[[ EXERCISE DATA, beginning ]]

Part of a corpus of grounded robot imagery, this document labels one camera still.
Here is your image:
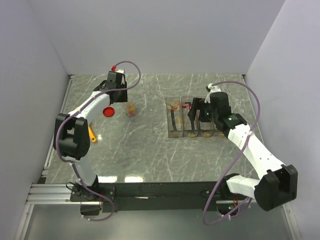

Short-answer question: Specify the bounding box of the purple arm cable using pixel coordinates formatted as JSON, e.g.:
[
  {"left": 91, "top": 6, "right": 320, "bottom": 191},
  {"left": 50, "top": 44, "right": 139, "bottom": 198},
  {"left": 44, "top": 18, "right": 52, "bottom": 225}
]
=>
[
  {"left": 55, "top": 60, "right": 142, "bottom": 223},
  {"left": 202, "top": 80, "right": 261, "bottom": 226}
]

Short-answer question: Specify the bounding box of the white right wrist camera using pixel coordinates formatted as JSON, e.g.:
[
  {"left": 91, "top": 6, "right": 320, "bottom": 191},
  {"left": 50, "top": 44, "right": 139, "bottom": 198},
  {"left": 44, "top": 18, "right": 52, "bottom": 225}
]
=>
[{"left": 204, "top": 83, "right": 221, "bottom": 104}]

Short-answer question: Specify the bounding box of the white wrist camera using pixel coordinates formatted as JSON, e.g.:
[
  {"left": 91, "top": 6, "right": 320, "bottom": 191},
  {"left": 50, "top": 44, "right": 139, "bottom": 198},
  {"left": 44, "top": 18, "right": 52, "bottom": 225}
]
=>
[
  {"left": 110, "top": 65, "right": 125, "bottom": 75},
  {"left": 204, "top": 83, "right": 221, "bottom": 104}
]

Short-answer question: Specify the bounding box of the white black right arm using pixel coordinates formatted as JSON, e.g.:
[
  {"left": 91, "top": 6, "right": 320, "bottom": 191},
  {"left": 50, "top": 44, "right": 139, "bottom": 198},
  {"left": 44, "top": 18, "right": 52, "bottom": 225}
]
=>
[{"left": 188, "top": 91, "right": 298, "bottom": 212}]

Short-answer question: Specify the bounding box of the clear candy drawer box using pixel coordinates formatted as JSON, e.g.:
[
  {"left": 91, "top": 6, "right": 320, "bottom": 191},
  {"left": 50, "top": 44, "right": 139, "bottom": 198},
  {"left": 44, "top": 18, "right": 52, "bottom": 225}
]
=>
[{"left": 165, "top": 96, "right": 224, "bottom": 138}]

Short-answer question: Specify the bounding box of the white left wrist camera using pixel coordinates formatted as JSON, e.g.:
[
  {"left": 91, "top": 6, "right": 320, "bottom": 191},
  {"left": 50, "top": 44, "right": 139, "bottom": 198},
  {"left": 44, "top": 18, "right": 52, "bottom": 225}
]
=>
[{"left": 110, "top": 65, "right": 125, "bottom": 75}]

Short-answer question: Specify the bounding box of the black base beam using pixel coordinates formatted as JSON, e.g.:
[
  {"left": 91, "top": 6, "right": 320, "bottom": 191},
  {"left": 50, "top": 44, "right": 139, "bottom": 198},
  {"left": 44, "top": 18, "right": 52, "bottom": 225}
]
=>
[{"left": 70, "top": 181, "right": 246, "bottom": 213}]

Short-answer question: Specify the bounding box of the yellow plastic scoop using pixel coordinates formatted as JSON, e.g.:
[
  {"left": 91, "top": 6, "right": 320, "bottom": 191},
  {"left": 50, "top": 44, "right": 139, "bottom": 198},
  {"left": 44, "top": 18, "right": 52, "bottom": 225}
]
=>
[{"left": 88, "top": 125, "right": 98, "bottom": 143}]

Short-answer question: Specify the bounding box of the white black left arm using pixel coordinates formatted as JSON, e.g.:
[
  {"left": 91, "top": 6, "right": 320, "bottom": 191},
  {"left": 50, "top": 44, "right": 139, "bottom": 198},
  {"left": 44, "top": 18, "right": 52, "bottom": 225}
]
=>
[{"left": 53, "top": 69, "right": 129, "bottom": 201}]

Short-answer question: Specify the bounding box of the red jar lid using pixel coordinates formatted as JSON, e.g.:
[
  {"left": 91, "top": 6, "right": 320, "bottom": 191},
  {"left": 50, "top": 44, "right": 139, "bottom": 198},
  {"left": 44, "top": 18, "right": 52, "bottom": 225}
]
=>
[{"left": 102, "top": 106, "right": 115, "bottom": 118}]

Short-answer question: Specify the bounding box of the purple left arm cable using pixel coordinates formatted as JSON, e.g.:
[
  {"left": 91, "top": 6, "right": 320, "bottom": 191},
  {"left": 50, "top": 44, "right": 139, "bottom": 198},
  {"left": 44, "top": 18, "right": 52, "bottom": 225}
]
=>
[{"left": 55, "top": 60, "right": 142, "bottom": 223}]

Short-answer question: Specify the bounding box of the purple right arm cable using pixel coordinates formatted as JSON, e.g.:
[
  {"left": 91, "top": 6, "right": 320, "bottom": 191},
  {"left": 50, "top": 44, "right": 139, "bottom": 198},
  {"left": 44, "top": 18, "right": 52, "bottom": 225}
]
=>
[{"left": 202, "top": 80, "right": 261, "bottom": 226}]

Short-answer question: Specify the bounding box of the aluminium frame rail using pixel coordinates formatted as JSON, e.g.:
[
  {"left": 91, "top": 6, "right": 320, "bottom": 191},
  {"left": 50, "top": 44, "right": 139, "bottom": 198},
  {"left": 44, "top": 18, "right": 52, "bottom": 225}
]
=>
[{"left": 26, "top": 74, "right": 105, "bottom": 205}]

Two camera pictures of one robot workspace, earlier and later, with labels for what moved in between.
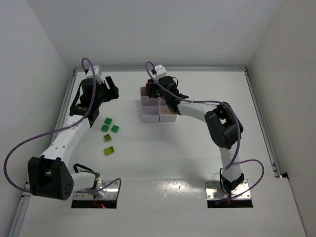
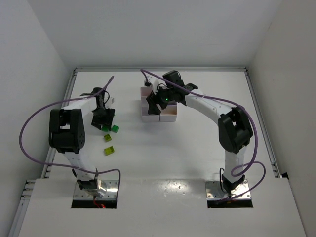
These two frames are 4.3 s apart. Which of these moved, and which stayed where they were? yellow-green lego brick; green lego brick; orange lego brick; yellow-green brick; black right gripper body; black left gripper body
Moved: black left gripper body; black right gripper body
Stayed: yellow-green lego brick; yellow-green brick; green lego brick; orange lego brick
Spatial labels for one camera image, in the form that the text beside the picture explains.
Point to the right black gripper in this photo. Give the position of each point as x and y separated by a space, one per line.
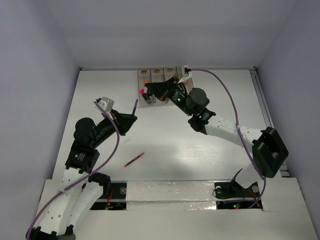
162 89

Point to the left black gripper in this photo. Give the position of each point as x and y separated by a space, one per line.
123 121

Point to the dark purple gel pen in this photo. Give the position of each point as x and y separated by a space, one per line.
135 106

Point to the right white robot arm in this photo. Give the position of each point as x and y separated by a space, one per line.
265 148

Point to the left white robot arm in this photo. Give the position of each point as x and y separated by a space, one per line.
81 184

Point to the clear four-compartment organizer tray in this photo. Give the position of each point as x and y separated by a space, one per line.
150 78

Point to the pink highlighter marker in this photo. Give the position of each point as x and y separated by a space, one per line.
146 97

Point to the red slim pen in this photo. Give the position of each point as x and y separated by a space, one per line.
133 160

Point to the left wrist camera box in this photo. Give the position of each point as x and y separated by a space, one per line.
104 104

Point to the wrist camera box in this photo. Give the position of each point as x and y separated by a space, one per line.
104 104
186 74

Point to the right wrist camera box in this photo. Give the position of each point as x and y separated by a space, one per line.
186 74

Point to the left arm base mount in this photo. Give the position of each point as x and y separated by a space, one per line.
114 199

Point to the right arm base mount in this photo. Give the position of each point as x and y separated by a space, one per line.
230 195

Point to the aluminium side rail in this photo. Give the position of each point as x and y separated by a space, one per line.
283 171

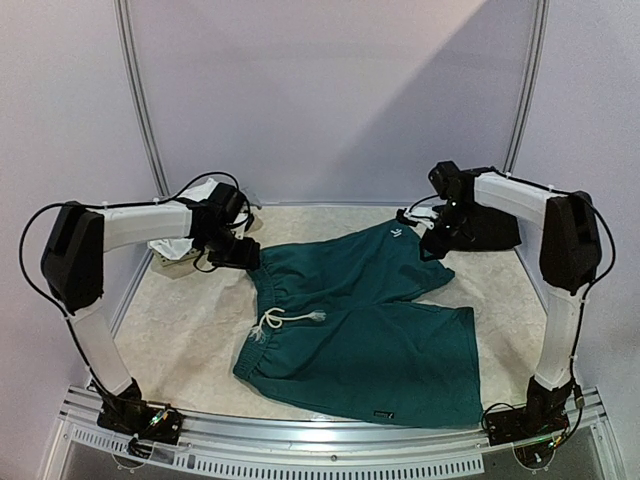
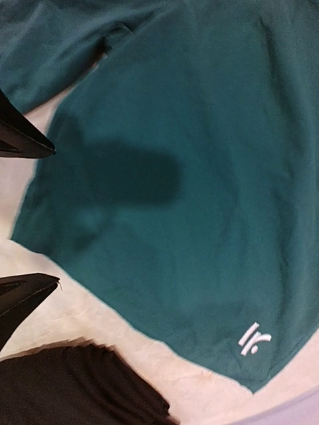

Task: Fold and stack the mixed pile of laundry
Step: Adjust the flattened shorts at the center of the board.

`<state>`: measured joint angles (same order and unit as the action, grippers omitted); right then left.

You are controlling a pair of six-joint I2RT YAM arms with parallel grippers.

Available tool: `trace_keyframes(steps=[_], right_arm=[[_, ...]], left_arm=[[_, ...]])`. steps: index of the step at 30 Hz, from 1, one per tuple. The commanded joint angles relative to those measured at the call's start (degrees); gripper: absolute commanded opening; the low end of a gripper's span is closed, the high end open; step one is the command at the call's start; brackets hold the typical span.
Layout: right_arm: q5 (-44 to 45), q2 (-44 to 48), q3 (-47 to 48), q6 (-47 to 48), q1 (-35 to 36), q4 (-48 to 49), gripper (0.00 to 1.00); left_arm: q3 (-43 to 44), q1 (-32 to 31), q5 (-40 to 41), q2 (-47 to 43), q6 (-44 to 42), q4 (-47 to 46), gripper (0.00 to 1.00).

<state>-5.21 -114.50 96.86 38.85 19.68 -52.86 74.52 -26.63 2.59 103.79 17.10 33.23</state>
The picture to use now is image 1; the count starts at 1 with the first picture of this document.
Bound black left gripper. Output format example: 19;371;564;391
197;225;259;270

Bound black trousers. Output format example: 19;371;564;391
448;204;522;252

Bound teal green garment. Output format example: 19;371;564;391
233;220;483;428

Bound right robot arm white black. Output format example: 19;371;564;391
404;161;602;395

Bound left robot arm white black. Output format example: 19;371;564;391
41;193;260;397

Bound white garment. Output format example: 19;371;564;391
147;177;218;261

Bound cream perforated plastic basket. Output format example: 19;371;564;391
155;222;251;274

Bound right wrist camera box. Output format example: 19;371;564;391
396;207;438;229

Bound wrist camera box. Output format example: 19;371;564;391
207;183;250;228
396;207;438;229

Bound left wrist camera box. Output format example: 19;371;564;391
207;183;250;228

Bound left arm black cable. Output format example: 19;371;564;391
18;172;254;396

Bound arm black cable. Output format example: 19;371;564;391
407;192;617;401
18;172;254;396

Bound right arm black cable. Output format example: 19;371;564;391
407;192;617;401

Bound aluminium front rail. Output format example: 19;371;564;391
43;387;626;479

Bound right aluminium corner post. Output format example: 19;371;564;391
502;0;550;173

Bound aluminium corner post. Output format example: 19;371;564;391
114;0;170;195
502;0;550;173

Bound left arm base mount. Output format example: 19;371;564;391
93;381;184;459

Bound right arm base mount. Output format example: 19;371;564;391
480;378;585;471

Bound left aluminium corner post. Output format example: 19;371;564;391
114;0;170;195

[[ EXERCISE DATA, end ]]

Exactly the lines above from the one with "Short-answer question: Specify the bounding box of the aluminium" to the one with "Two camera pictures", both included, are to be quoted; leave the rest out.

Short-answer question: Specify the bounding box of the aluminium frame rail using pixel coordinates formatted as JSON, e.g.:
[
  {"left": 91, "top": 6, "right": 320, "bottom": 191},
  {"left": 50, "top": 44, "right": 139, "bottom": 198},
  {"left": 44, "top": 18, "right": 52, "bottom": 225}
]
=>
[{"left": 26, "top": 74, "right": 105, "bottom": 205}]

Two camera pictures of one robot workspace, earlier and later, with labels for what moved in between.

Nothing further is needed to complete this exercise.